Any device on the IoT could be used as an entry point to the network. For instance, a hacker could disable physical security devices, such as surveillance cameras, access control systems, or alarms by exploiting vulnerabilities offered by unsecured networks or a weak IoT.

Therefore, it is recommended that residential and commercial buildings and systems are properly hardened. To truly prevent risks and mitigate liabilities, cyber and physical security should stop being treated as standalone functions. Instead, property managers must strengthen their posture with an integration of both physical and cyber strategies.

Attack surface

Vulnerable entry points into the network of a building can be digital (e.g., weak passwords, poorly maintained software) and physical (e.g., improperly discarded hardware, passwords on paper, or physical break-ins).
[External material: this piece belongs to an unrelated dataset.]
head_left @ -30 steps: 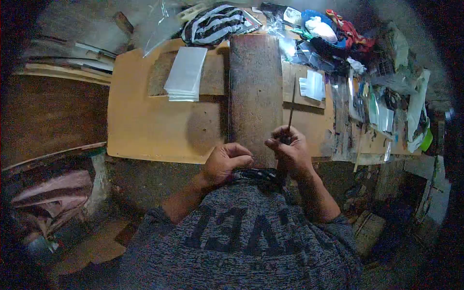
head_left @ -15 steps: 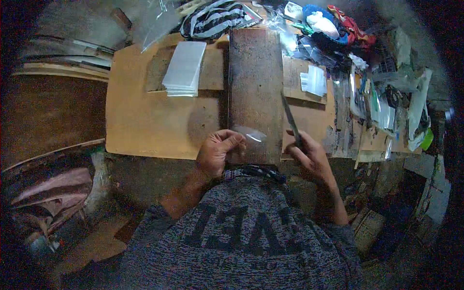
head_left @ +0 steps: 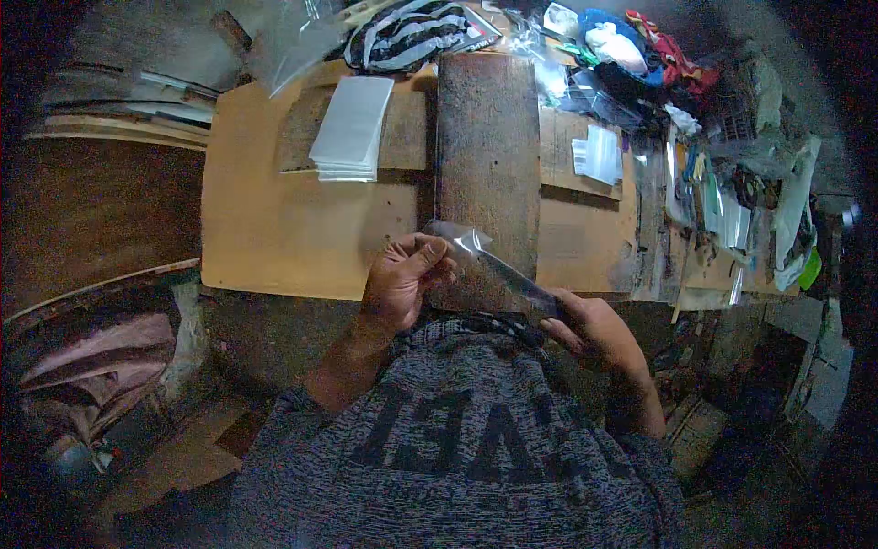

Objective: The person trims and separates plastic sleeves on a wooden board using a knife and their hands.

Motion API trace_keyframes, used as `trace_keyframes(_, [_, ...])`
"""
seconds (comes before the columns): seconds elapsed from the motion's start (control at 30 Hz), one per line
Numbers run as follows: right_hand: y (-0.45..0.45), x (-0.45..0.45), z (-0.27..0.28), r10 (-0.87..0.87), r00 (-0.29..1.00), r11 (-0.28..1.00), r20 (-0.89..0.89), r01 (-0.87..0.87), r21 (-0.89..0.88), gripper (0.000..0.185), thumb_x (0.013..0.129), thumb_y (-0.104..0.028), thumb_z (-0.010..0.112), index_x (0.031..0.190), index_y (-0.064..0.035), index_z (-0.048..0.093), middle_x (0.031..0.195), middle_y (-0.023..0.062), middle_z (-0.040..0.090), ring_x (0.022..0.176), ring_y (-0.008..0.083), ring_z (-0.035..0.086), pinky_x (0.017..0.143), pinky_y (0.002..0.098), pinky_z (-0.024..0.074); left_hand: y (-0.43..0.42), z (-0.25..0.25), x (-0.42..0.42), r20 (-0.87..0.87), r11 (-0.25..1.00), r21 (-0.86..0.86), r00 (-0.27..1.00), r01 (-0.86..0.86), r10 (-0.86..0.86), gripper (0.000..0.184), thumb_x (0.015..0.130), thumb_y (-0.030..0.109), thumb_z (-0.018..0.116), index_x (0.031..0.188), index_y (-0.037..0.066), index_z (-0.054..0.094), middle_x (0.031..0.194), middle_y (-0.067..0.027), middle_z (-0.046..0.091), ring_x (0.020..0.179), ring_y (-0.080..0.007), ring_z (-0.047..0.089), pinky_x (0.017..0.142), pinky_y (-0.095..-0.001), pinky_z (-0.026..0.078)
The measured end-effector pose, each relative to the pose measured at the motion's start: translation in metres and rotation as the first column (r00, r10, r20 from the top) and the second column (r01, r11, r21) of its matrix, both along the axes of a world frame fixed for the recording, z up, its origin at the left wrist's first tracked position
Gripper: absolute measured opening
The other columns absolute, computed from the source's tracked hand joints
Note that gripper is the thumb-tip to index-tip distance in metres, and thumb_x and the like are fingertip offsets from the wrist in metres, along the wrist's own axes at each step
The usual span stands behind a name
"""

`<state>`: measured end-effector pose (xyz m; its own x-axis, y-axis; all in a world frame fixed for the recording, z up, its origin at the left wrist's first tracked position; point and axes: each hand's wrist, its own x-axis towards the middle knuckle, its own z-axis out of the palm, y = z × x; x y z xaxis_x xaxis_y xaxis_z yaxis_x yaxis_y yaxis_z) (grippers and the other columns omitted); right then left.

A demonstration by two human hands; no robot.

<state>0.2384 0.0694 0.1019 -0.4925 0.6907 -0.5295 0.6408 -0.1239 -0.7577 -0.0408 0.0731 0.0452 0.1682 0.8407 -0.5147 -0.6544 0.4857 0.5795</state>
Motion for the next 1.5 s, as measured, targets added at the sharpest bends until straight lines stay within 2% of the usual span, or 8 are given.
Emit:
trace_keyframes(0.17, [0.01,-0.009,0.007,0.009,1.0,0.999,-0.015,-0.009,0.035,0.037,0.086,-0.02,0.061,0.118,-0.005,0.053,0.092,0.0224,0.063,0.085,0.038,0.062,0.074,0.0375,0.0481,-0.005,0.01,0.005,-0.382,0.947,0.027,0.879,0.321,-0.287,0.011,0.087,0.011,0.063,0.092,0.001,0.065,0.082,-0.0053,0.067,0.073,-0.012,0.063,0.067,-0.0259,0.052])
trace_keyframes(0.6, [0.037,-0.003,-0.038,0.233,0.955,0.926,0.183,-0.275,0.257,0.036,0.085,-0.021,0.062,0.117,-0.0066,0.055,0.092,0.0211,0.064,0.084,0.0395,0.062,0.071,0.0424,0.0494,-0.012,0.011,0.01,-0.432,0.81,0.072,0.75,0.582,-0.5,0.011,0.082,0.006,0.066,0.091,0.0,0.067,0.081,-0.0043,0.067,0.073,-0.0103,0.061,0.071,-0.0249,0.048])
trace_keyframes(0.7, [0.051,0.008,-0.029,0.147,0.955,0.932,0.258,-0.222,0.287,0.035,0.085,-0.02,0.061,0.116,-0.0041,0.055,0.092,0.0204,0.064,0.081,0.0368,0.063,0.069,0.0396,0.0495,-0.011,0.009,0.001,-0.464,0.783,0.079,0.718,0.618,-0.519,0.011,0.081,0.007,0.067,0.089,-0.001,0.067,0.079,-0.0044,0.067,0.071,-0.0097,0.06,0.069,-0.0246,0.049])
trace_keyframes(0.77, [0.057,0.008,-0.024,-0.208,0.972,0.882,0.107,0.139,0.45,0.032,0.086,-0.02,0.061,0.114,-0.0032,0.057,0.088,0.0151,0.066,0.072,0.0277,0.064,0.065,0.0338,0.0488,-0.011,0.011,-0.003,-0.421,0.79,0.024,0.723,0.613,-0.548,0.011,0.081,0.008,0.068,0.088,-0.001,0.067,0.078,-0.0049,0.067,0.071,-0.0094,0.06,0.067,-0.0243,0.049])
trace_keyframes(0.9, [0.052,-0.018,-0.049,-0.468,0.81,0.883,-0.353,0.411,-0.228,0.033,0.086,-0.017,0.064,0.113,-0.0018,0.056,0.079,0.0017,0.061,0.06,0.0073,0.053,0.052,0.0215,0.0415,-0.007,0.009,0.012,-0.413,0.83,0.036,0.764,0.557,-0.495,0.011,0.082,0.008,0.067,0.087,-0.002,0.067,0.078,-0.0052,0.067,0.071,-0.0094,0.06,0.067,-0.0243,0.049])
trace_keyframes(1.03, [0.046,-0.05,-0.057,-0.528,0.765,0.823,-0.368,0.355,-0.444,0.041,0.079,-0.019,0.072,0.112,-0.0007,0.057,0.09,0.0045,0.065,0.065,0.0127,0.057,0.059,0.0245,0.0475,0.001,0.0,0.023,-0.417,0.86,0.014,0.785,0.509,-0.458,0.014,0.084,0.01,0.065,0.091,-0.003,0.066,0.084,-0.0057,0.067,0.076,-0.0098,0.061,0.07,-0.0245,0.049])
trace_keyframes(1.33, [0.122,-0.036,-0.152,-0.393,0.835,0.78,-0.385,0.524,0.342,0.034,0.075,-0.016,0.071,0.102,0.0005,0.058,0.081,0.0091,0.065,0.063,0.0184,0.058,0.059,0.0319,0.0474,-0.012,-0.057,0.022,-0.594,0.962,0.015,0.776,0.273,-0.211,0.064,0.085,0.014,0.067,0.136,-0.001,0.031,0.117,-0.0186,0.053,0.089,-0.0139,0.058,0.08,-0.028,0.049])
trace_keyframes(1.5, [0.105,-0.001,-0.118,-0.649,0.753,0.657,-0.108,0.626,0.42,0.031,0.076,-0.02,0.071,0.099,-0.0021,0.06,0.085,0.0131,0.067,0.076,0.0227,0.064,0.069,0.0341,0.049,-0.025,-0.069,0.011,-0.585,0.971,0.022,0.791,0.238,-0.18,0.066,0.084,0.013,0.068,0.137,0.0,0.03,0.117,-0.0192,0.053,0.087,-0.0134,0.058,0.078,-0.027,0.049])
These can be avoided by:

  1. Utilizing modern access control solutions and multifactor authentication.
  2. Strengthening perimeter security.
  3. Discarding unnecessary or unused software, as it can result in policy mistakes, enabling bad actors to exploit these endpoints.
  4. Performing Network Penetration Tests to uncover vulnerabilities, before the experienced hacker does.
  5. Locking down the control panel. These consoles give guards the ability to manually open or close a security entrance with the push of a button, have access to cameras, and look at reports. Each person with access to the control panel should have a unique passcode. In addition, operators must be logged out of the device each time they walk away from the desk, even if it is just for a few minutes.
  6. Having in place precise protocols to discard equipment and ensure that they do not contain user data or log-in credentials.
  7. Regularly training employees on cybersecurity threats.
  8. Assessing vendor maturity when deploying IoT technologies.

The current digital transformation is facilitating the operations of property managers. New technologies have made it possible to provide more secure and convenient spaces for renters. However, this digitization and reliance upon IoT, has created new susceptibilities for the industry. To prevent cyberattacks, it is crucial to have a strong network hygiene and implement the right physical security solutions for your building.